Highly transparent and fire-safe polypropylene carbonate composites via guanidine phosphate hydrogen bonding complexation

It is a challenge all the time to prepare transparent flame retardant polymer composites. In this contribution, a biodegradable carbon dioxide derived copolymer polypropylene carbonate (PPC) has been chosen considering its signality for human environmental protection. Nevertheless, the low glass transition temperature (Tg) of PPC limits its practical applications. Herein, polylactic acid (PLA) and flame retardant guanidine phosphate (GP) were selected to obtain PPC composites by the interaction of intermolecular hydrogen bonds (H-bonds). The properties of PPC/PLA/GP composites were systematically studied.
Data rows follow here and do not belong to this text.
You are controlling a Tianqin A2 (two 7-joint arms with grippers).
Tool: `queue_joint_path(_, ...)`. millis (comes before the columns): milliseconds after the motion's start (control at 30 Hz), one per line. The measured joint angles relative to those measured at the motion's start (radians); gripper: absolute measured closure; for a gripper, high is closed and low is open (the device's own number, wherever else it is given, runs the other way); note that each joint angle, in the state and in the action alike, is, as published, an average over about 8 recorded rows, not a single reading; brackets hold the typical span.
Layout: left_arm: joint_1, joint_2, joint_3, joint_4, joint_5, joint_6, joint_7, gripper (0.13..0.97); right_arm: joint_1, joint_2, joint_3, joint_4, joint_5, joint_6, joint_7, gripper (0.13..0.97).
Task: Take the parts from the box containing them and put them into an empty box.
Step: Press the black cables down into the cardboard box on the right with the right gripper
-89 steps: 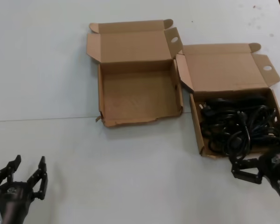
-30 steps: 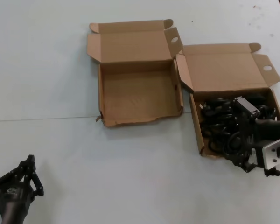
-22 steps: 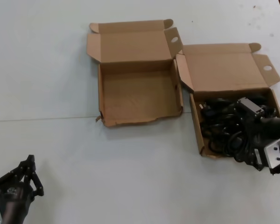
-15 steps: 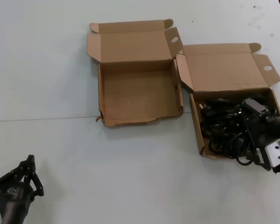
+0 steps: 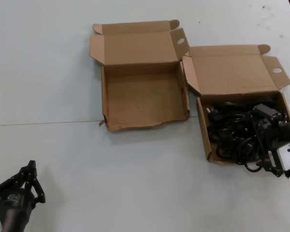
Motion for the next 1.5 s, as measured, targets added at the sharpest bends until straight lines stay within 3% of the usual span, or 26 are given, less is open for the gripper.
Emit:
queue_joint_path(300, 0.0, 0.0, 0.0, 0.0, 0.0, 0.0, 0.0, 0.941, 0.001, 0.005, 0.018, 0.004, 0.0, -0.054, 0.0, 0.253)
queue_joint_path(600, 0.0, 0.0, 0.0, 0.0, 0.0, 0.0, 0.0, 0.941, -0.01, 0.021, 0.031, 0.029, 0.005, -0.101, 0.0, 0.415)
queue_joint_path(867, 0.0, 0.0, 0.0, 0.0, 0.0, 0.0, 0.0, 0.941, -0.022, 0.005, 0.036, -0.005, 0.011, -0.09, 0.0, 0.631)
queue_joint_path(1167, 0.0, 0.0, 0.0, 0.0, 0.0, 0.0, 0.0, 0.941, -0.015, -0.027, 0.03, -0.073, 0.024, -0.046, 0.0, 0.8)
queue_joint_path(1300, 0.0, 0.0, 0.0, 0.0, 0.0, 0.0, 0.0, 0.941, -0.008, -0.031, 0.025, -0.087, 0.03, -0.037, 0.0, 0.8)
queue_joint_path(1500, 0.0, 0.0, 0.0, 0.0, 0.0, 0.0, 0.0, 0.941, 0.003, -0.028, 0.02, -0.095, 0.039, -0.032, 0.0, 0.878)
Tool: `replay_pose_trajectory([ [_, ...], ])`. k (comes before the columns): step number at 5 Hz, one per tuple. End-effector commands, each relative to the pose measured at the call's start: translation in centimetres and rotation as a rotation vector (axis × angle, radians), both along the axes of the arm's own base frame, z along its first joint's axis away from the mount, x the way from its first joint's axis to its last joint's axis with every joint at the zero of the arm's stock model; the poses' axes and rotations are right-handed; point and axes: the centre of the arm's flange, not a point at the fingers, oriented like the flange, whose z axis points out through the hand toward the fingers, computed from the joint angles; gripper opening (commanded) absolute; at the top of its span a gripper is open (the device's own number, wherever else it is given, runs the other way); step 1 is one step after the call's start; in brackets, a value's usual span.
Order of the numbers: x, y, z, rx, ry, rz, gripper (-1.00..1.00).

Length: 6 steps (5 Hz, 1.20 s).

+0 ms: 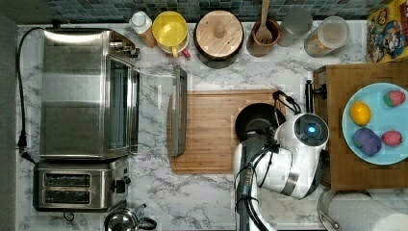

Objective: Put the bowl on the board.

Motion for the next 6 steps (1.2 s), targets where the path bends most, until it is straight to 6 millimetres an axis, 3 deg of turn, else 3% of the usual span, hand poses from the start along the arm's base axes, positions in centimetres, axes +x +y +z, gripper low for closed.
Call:
replay_pose_trajectory([
  [1, 2.13, 0.92, 2.14, -0.067, -0.052, -0.059, 0.0],
  [6, 1.34, 0.57, 2.78, -0.04, -0.068, -0.029, 0.0],
])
The test results showed that GP can be uniformly dispersed and contributed to the composites with enhanced Tg and flame-retardant properties. As a model system, 3 wt.% of GP enabled the PPC/PLA/GP-3 composites with Tg of 60.0 ℃, UL-94 grade of V-0, limiting oxygen index (LOI) of 30.8 %, and a significant reduction of THR (13 %), pHRR (32 %), and pCO (84 %), respectively. Besides that, the introduction of GP displayed slight influences on the intrinsic transparency nature of PPC/PLA. This study provided a facile approach for solving the bottleneck of PPC for advanced applications.